[[ The data, beginning ]]

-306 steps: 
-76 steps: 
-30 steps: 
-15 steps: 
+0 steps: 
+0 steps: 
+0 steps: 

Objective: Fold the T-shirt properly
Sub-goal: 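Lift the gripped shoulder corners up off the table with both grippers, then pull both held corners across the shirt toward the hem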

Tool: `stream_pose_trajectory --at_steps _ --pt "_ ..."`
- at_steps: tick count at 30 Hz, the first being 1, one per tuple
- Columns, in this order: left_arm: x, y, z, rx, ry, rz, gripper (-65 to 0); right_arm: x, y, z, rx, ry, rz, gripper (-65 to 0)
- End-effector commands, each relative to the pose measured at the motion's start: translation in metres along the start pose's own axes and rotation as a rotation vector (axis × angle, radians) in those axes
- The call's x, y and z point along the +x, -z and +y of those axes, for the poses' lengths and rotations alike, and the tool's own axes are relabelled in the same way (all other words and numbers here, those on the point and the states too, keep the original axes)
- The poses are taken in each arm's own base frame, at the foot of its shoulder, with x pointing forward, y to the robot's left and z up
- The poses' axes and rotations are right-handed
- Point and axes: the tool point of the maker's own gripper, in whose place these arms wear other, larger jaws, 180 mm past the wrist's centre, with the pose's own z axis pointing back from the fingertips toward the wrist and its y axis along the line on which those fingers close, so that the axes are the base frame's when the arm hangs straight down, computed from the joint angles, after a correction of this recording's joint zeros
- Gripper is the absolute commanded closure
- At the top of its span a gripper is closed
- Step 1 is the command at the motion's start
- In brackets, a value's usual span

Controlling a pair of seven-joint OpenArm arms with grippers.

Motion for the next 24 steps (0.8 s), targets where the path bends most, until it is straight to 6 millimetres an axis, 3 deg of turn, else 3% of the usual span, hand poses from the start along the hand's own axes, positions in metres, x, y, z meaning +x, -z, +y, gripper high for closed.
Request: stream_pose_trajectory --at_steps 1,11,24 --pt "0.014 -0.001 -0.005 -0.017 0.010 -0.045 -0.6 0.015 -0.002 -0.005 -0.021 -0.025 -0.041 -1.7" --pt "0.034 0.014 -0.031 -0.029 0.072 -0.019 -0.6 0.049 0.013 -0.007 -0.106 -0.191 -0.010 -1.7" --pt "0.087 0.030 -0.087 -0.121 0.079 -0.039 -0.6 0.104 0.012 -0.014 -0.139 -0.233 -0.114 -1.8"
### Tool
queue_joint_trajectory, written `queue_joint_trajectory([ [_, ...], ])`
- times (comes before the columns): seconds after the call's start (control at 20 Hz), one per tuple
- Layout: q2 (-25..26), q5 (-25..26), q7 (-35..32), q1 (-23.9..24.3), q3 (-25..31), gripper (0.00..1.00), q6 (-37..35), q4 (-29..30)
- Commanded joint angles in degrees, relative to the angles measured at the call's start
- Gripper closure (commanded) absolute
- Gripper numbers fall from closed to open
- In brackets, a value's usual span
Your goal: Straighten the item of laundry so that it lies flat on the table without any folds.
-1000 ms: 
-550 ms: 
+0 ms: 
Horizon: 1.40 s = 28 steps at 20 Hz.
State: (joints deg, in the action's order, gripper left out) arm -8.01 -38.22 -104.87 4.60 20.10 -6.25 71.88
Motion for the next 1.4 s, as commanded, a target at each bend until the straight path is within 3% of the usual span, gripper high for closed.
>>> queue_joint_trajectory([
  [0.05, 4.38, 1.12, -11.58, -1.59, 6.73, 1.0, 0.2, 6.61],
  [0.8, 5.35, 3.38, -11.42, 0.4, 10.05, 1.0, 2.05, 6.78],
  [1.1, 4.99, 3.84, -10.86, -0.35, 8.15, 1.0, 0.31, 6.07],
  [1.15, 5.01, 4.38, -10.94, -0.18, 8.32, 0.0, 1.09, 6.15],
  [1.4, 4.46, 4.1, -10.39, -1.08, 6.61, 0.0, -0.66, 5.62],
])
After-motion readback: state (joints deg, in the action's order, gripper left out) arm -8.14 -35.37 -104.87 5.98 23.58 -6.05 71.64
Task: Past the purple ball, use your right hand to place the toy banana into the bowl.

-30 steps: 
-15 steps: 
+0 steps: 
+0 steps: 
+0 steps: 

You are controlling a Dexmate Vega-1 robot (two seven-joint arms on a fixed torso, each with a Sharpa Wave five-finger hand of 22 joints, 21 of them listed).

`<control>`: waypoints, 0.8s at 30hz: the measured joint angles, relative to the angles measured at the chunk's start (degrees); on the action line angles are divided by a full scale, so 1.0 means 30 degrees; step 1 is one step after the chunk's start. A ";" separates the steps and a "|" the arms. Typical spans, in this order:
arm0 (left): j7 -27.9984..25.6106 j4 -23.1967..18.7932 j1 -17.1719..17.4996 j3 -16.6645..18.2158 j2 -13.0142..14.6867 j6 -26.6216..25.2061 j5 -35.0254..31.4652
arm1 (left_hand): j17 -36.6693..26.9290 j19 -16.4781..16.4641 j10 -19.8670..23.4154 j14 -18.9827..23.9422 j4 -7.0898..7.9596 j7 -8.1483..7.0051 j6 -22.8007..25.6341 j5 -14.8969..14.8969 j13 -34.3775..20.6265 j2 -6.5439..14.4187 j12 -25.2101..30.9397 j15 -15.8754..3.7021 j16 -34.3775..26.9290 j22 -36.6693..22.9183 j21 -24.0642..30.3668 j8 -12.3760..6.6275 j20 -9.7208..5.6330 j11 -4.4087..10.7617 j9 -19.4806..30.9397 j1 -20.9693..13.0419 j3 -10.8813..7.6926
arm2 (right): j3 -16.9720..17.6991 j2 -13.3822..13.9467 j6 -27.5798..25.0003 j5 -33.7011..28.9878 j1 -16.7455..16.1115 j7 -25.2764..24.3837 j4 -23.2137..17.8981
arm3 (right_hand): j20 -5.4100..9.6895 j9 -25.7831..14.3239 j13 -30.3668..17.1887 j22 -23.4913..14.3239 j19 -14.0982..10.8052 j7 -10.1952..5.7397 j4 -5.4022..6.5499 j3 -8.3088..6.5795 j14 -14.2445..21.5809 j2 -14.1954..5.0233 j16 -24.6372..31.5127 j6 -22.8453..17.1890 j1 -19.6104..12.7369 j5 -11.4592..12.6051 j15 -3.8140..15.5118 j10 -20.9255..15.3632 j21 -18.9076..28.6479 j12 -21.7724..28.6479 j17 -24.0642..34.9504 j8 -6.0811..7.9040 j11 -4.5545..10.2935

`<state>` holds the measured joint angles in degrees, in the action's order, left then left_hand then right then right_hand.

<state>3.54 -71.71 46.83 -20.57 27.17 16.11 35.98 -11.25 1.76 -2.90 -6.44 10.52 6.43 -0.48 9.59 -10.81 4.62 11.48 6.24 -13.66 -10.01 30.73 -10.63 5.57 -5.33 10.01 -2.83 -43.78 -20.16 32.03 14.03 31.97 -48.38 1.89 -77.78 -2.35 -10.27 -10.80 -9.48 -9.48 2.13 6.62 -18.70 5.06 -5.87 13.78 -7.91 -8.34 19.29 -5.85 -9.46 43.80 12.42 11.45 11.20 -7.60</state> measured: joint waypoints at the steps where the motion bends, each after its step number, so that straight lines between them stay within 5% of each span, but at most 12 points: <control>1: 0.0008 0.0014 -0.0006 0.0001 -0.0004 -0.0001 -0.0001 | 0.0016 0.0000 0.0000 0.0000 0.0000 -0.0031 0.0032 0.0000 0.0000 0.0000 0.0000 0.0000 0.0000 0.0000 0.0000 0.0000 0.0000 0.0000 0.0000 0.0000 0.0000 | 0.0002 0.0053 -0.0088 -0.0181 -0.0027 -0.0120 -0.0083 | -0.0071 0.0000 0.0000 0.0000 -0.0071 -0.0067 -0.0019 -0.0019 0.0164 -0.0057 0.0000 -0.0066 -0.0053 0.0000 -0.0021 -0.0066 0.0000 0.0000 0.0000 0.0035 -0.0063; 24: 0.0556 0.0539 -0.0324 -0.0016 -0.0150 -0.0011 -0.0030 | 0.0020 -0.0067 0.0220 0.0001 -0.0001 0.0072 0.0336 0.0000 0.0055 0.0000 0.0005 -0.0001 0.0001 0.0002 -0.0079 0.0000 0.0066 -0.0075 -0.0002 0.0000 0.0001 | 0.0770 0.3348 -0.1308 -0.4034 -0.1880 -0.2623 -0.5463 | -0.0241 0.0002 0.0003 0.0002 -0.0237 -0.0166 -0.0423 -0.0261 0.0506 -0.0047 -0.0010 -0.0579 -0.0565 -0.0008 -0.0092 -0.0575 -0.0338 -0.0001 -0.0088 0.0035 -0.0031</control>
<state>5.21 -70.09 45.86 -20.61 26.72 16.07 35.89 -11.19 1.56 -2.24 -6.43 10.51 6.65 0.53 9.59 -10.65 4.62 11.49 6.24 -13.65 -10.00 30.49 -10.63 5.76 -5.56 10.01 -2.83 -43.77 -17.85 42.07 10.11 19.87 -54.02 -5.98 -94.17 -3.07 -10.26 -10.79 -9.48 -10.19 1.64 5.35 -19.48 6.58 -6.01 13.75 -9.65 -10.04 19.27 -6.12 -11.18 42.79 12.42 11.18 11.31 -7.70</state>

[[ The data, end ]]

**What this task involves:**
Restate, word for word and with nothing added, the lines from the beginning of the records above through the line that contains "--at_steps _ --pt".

**Task result:**
-306 steps: 
-76 steps: 
-30 steps: 
-15 steps: 
+0 steps: 
+0 steps: 
+0 steps: 

Objective: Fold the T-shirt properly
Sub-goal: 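Lift the gripped shoulder corners up off the table with both grippers, then pull both held corners across the shirt toward the hem
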
Tool: `stream_pose_trajectory --at_steps _ --pt "_ ..."`

Besides this answer, the exercise requires nothing else.